Scientists have greatly improved the operational stability of perovskite solar cells. The devices lost less than 5 percent performance when subjected to a crucial accelerated aging test during which they were exposed for more than 1,000 hours to full sunlight at 60° C. The Ecole Polytechnique Fédérale de Lausanne (EPFL) team introduced cuprous thiocyanate protected by a thin layer of reduced graphene oxide in the solar cells.

Perovskite solar cells (PSCs) can offer high light-conversion efficiency with low manufacturing costs. But to be commercially viable, perovskite films must also be durable and not degrade under solar light over time.

The EPFL scientists have now greatly improved the operational stability of PSCs, retaining more than 95% of their initial efficiencies of over 20% under full sunlight illumination at 60º C for more than 1000 hours.

The researcher’s report about the breakthrough, which marks the highest stability for perovskite solar cells, has been published in the journal Science.

Conventional silicon solar cells have reached a point of maturation, with efficiency plateaus around 25% with issues of high-cost manufacturing, heavy weights, and rigidity that have remained largely unresolved. By comparison the relatively new photovoltaic technology based on perovskite solar cells has already achieved more than 22% efficiency.

Structure of β-CuSCN and cross-sectional SEM micrograph of a complete solar cell. Image Credit: M. Ibrahim Dar/EPFL. Click image for the largest view.

With the vast chemical versatility, and the low-cost processability of perovskite materials, PSCs hold the promise to lead the future of photovoltaic technology by offering cheap, light weight and highly efficient solar cells. But until now, only highly expensive, prototype organic hole-transporting materials (HTMs, selectively transporting positive charges in a solar cell) have been able to achieve power-conversion efficiencies over 20%. And by virtue of their ingredients, these hole-transporting materials adversely affect the long-term operational stability of the PSC.

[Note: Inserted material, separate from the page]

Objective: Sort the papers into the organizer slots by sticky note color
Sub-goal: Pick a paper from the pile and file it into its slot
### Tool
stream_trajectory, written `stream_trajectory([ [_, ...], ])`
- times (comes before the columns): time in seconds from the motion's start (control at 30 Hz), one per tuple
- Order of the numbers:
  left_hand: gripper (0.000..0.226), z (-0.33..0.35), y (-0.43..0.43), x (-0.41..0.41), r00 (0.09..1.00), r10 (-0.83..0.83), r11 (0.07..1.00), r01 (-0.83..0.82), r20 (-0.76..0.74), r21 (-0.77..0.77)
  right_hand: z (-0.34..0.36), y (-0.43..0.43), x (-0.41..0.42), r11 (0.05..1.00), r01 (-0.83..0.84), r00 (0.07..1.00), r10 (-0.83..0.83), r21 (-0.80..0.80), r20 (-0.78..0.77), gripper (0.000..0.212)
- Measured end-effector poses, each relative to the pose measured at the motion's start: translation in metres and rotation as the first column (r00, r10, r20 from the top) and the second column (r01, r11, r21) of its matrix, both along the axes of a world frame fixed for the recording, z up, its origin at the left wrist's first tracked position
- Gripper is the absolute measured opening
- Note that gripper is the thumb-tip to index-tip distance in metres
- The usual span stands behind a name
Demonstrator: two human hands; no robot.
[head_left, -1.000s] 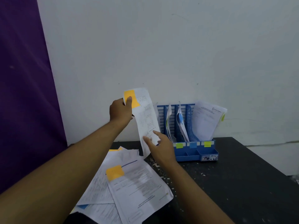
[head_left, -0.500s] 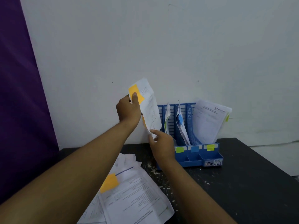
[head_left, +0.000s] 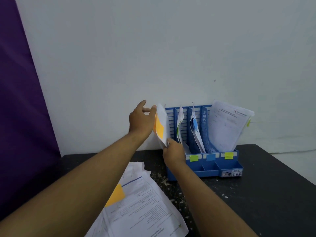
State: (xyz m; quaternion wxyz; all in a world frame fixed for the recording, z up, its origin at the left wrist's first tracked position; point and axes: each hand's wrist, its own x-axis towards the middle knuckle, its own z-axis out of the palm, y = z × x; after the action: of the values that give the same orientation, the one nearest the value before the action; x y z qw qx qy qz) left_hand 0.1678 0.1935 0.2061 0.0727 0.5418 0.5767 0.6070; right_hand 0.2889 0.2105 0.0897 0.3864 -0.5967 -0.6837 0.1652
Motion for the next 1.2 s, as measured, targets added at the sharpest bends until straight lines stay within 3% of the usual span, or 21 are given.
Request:
stream_trajectory([
  [0.13,0.065,-0.004,-0.005,-0.005,1.0,0.0,0.999,0.0,-0.007,-0.039,-0.005,-0.002,0.001,1.0,-0.013,0.998,0.013,0.007,0.069,0.037],
  [0.2,0.056,-0.005,-0.011,-0.005,1.0,0.013,0.999,-0.014,-0.012,-0.043,-0.002,-0.006,0.001,1.0,-0.022,1.0,0.022,0.004,0.018,0.041],
  [0.37,0.028,-0.022,-0.043,-0.013,0.999,0.016,0.999,-0.015,0.03,-0.031,0.007,-0.03,0.001,0.996,-0.015,0.992,0.026,0.092,-0.121,0.038],
  [0.5,0.009,-0.075,-0.086,-0.043,0.992,0.11,0.991,-0.115,-0.068,-0.074,-0.011,-0.066,0.0,0.988,-0.051,0.992,0.067,0.148,-0.109,0.036],
  [0.7,0.018,-0.174,-0.158,-0.093,0.97,0.202,0.935,-0.232,-0.133,-0.27,-0.067,-0.126,0.004,0.99,-0.139,0.987,0.137,0.014,0.089,0.038],
  [0.9,0.036,-0.22,-0.203,-0.1,0.947,0.14,0.842,-0.268,-0.29,-0.468,-0.08,-0.159,0.006,0.984,0.016,0.954,0.037,-0.175,0.297,0.065],
  [1.03,0.061,-0.236,-0.221,-0.09,0.957,0.079,0.827,-0.22,-0.28,-0.518,-0.083,-0.161,0.009,0.974,0.042,0.975,0.009,-0.224,0.223,0.068],
  [1.2,0.07,-0.242,-0.234,-0.088,0.966,0.037,0.837,-0.17,-0.257,-0.52,-0.085,-0.168,0.007,0.982,0.032,0.998,-0.042,-0.186,-0.051,0.055],
])
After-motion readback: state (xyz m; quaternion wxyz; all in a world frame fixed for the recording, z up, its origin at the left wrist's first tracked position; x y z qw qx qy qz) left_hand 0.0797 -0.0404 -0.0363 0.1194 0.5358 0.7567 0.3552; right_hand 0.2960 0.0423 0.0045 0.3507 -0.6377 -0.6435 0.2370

This makes investigating cheap and stable hole transporters that produce equally high efficiencies to enable large-scale deployment of perovskite solar cells of great importance. Among various inorganic HTMs, cuprous thiocyanate (CuSCN) stands out as a stable, efficient and cheap candidate ($0.5/gr versus $500 /gr for the commonly used spiro-OMeTAD). But previous attempts to use CuSCN as a hole transporter in perovskite solar cells have yielded only moderately stabilized efficiencies and poor device stability, due to problems associated with depositing a high-quality CuSCN layer atop of the perovskite film, as wells as the chemical instability of the CuSCN layer when integrated into a perovskite solar cell.

The breakthrough comes from researchers at Michael Grätzel’s lab at EPFL, in a project led by postdocs Neha Arora and M. Ibrahim Dar who introduced two new concepts that overcome the major shortcomings of CuSCN-based perovskite solar cells. First, they developed a simple dynamic solution-based method for depositing highly conformal, 60-nm thick CuSCN layers that allows the fabrication of perovskite solar cells with stabilized power-conversion efficiencies exceeding 20%. This is comparable to the efficiencies of the best performing, state-of-the-art spiro-OMeTAD-based perovskite solar cells.

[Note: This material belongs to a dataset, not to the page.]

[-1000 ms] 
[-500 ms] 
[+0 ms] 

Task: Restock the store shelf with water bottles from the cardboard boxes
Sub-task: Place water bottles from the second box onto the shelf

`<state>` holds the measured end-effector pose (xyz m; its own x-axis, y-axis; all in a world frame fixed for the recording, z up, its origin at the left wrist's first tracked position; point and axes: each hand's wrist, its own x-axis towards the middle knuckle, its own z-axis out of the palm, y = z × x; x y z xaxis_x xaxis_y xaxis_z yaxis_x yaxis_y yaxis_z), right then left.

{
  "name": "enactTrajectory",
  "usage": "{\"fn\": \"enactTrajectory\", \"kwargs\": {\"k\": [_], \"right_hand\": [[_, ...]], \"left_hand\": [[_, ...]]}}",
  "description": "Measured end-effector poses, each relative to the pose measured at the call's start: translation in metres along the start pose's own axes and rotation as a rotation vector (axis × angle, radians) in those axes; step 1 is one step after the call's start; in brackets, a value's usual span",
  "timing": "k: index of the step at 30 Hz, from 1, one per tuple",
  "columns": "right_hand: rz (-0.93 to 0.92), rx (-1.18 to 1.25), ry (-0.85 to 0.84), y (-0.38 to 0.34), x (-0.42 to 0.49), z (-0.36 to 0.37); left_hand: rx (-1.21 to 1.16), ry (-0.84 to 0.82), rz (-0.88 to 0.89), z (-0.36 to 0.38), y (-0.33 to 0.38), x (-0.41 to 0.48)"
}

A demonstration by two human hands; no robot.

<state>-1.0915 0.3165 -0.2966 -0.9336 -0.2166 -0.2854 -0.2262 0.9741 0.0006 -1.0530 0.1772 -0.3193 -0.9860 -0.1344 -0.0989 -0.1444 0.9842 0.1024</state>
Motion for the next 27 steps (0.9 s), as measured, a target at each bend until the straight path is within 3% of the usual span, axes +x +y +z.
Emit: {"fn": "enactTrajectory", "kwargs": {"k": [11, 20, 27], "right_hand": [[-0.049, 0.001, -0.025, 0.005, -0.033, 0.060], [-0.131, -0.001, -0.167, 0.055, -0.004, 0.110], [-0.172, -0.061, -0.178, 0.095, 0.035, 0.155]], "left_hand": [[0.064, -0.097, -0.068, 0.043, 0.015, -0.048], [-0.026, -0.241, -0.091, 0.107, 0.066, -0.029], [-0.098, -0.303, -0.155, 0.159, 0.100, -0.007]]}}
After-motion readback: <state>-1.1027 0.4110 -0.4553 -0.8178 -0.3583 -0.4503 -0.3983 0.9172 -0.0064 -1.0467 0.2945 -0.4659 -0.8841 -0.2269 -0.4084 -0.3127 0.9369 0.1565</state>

Second, the scientists introduced a thin spacer layer of reduced graphene oxide between the CuSCN and a gold layer. This innovation allowed the perovskite solar cells to achieve excellent operational stability, retaining over 95% of their initial efficiency while operating at a maximum power point for 1000 hours under full-sun illumination at 60° C. This surpasses even the stability of organic HTM-based perovskite solar cells that are heavily researched and have recently dominated the field.

The researchers also discovered that the instability of the perovskite devices originates from the degradation of CuSCN/gold contact during the solar cell’s operation.

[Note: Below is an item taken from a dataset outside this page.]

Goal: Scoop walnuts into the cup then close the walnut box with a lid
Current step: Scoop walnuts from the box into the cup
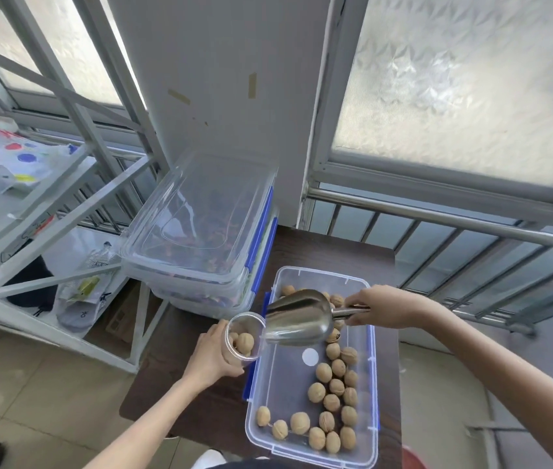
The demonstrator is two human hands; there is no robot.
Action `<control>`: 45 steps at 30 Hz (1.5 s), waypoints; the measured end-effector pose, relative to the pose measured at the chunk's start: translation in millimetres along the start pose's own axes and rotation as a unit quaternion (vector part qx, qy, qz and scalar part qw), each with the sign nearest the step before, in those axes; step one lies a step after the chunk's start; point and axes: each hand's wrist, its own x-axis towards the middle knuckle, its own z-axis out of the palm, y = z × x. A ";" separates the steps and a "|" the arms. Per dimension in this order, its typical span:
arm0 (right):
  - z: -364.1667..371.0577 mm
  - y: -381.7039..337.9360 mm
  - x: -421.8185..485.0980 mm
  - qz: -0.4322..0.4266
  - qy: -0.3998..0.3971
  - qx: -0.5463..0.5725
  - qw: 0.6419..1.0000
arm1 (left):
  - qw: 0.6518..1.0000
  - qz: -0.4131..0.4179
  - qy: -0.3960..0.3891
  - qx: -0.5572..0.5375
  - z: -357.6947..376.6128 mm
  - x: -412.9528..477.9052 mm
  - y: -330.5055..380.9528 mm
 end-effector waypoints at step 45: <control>225.5 -51.2 32.7 0.426 0.083 0.366 0.823 | 0.977 0.170 -0.126 0.018 -19.3 28.9 -17.9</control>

Michael Grätzel said, “This is a major breakthrough in perovskite solar-cell research and will pave the way for large-scale commercial deployment of this very promising new photovoltaic technology.”

M. Ibrahim Dar added, “It will benefit the numerous scientists in the field that have been intensively searching for a material that could replace the currently used, prohibitively expensive organic hole-transporters.”

While it may seem less than climactic, this research is quite the breakthrough from a longevity and build cost standpoint. The team deserves the well earned congratulations as the publishing of the work in the journal Science makes clear.


Comments

2 Comments so far

  1. Solid waste treatment plant cost on October 10, 2017 2:35 AM

    While it may seem less than climactic, this research is quite the breakthrough from a longevity and build cost standpoint.

  2. alisa on October 10, 2017 3:50 AM

    The team work is deserved to be affirmed.